* Records shown
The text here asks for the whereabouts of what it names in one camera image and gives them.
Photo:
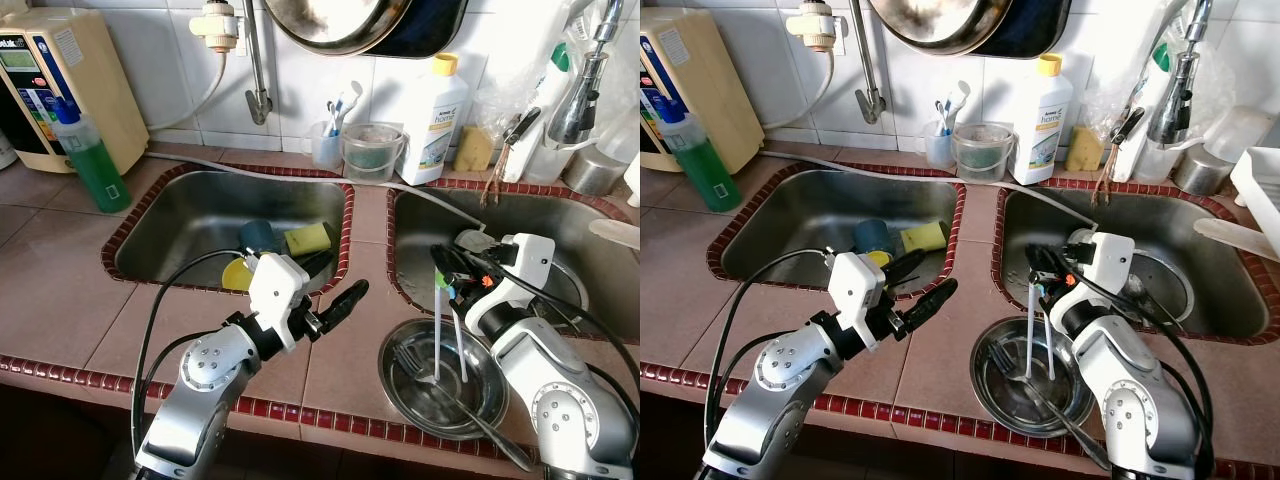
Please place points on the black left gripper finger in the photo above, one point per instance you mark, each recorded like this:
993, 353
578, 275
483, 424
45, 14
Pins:
930, 300
905, 264
318, 264
345, 302

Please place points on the yellow plastic bowl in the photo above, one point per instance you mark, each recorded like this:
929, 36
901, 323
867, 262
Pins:
237, 275
880, 258

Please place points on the teal mug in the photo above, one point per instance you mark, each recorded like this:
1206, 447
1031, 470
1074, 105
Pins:
258, 237
872, 235

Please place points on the white green training chopsticks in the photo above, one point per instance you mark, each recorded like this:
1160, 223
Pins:
1032, 330
440, 330

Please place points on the stainless steel bowl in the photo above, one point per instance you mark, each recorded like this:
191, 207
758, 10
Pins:
480, 400
1075, 400

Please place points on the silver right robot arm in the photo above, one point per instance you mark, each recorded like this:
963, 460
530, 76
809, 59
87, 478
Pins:
1130, 390
560, 390

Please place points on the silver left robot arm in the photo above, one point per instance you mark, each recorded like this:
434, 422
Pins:
790, 365
200, 370

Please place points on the yellow green scouring sponge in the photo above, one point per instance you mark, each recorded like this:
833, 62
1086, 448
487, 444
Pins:
922, 237
308, 238

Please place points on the plain yellow sponge block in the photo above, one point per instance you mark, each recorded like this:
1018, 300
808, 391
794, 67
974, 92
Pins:
1083, 150
472, 150

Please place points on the stainless steel sink basin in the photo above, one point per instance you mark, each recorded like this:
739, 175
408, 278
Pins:
190, 220
560, 215
800, 220
1200, 260

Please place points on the clear plastic pail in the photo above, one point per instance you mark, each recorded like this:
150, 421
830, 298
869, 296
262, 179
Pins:
980, 160
370, 160

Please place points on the clear toothbrush cup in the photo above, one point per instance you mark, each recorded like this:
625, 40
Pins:
325, 150
938, 150

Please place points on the white detergent bottle yellow cap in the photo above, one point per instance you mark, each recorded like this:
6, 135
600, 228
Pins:
1040, 120
435, 120

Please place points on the blue toothbrush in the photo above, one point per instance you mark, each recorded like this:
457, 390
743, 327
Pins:
943, 115
333, 115

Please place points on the small steel cup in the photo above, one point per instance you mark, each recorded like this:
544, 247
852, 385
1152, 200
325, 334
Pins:
592, 172
1203, 172

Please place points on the clear plastic bag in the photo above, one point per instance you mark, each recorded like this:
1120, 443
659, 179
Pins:
505, 95
1105, 95

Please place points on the chrome pull-out faucet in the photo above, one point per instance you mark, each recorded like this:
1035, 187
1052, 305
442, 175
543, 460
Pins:
1175, 100
580, 100

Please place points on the translucent plastic tub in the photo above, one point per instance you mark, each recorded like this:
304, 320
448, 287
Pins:
622, 135
1240, 132

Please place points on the green dish soap bottle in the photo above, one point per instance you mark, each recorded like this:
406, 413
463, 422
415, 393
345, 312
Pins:
712, 170
100, 170

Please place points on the white dish rack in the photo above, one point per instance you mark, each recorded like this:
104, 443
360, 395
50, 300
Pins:
1260, 180

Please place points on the dark blue hanging tray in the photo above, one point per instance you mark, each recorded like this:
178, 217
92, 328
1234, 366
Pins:
435, 30
1040, 30

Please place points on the hanging steel wok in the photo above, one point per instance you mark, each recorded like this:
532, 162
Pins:
940, 25
330, 25

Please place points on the beige tap diverter valve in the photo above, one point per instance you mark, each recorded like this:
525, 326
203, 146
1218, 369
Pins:
812, 25
215, 25

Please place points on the beige water ionizer appliance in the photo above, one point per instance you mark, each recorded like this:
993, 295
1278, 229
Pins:
100, 80
720, 80

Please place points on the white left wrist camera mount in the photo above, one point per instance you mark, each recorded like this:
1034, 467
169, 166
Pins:
855, 290
275, 290

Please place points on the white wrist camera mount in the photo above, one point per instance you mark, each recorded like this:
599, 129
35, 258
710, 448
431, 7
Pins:
1105, 258
275, 290
530, 260
855, 290

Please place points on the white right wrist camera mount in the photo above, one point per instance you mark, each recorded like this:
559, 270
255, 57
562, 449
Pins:
530, 260
1105, 258

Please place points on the chrome wall tap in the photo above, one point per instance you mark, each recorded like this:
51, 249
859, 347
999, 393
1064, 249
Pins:
868, 100
258, 100

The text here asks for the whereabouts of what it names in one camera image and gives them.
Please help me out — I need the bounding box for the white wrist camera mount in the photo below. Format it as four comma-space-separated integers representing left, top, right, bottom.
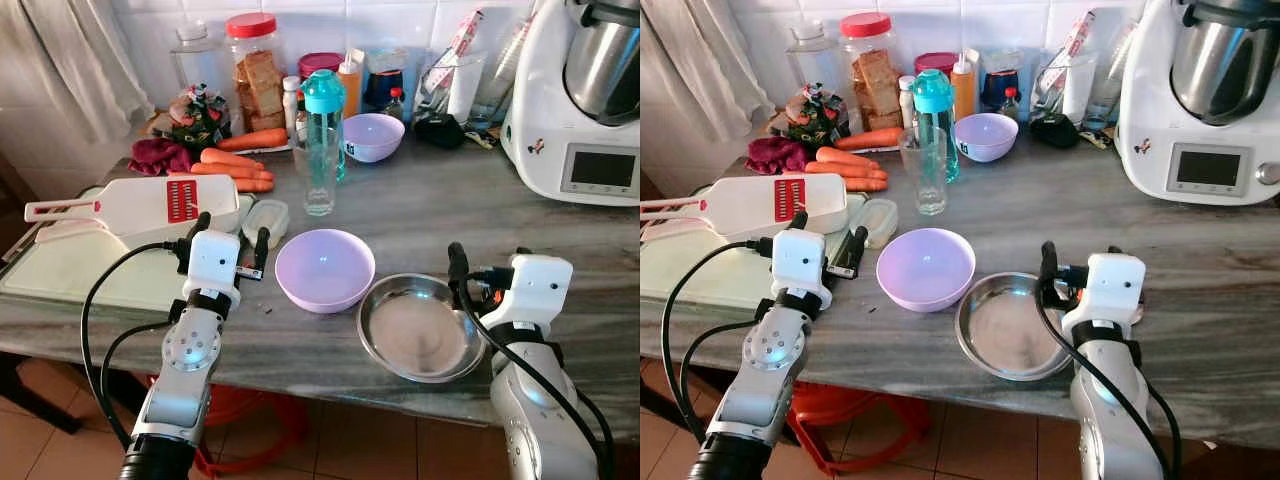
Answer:
769, 227, 827, 302
184, 229, 242, 302
504, 253, 575, 332
1083, 252, 1147, 329

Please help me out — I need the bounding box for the orange sauce bottle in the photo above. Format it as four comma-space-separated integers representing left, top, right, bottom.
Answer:
949, 51, 977, 122
336, 54, 364, 120

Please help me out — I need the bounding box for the clear glass jar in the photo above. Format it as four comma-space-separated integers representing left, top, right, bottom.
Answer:
784, 19, 843, 97
169, 21, 230, 97

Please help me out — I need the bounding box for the clear glass jug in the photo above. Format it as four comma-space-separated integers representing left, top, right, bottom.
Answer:
468, 18, 532, 129
1084, 18, 1141, 131

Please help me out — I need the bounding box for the white kitchen food processor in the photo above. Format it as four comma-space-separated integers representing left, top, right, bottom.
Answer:
1114, 0, 1280, 207
499, 0, 641, 207

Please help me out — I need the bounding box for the pale green cutting board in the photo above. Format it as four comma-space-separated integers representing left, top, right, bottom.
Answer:
0, 184, 267, 312
640, 188, 873, 310

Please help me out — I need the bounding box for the black pouch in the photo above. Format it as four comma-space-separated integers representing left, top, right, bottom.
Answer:
413, 112, 467, 152
1029, 112, 1082, 152

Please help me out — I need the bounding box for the small white bottle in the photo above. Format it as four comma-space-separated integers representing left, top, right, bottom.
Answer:
896, 75, 919, 132
281, 75, 304, 137

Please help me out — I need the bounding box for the large purple plastic bowl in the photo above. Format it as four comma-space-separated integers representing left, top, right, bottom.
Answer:
876, 227, 978, 314
275, 228, 378, 315

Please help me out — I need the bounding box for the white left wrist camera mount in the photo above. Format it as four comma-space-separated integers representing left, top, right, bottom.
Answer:
769, 227, 827, 302
184, 229, 242, 302

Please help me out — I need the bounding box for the maroon lidded container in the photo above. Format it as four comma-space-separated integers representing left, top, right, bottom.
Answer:
912, 51, 960, 80
296, 51, 345, 82

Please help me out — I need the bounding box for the maroon cloth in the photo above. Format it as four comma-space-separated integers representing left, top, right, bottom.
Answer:
126, 137, 197, 177
744, 135, 813, 177

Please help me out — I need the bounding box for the stainless steel plate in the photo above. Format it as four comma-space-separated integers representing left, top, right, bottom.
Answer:
356, 273, 489, 385
954, 271, 1079, 383

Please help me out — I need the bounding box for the clear plastic bag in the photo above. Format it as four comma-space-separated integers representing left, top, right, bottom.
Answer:
1029, 9, 1098, 122
414, 9, 487, 122

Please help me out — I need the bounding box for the red lidded rusk jar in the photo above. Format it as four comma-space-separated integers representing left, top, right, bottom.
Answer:
837, 11, 904, 134
223, 11, 289, 134

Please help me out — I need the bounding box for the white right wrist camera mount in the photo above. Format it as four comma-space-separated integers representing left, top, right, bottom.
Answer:
504, 253, 575, 332
1083, 252, 1147, 329

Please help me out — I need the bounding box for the clear glass tumbler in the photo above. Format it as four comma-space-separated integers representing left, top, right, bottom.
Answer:
901, 124, 949, 217
296, 124, 342, 219

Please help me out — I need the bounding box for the small purple plastic bowl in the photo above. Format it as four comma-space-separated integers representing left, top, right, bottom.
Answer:
341, 112, 407, 165
954, 112, 1020, 164

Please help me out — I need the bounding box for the grey curtain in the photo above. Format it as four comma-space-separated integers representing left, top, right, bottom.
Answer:
640, 0, 772, 143
0, 0, 157, 143

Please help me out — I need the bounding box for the teal water bottle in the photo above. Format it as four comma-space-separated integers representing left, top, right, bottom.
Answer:
911, 68, 960, 184
301, 68, 348, 184

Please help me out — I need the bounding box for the small clear lidded container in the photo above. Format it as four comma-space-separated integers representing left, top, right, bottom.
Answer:
850, 197, 900, 249
242, 198, 292, 250

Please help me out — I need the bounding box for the white mandoline slicer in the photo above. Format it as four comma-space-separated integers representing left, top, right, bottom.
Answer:
640, 174, 850, 239
23, 174, 242, 239

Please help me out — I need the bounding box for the red plastic stool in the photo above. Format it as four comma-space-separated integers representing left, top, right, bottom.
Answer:
784, 384, 927, 478
148, 384, 312, 478

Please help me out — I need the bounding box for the dark blue jar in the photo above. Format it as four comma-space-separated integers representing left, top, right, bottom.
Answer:
979, 49, 1024, 112
361, 49, 410, 112

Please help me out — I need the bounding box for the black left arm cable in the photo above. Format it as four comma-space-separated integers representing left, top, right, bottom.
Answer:
99, 318, 179, 446
679, 318, 763, 441
80, 238, 193, 449
660, 237, 776, 446

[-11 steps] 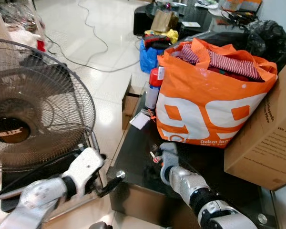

* Aim of the task
What lines in the listing above hold the string "container"? List them.

* Answer to the exercise
Please help me out — I need the bounding box for the maroon lidded container in the photo above. Format it as four comma-space-separated integers representing left, top, right, bottom.
Please help me out — I need the bounding box for the small clear lidded container in the photo above. Format it as four comma-space-separated integers representing left, top, right, bottom.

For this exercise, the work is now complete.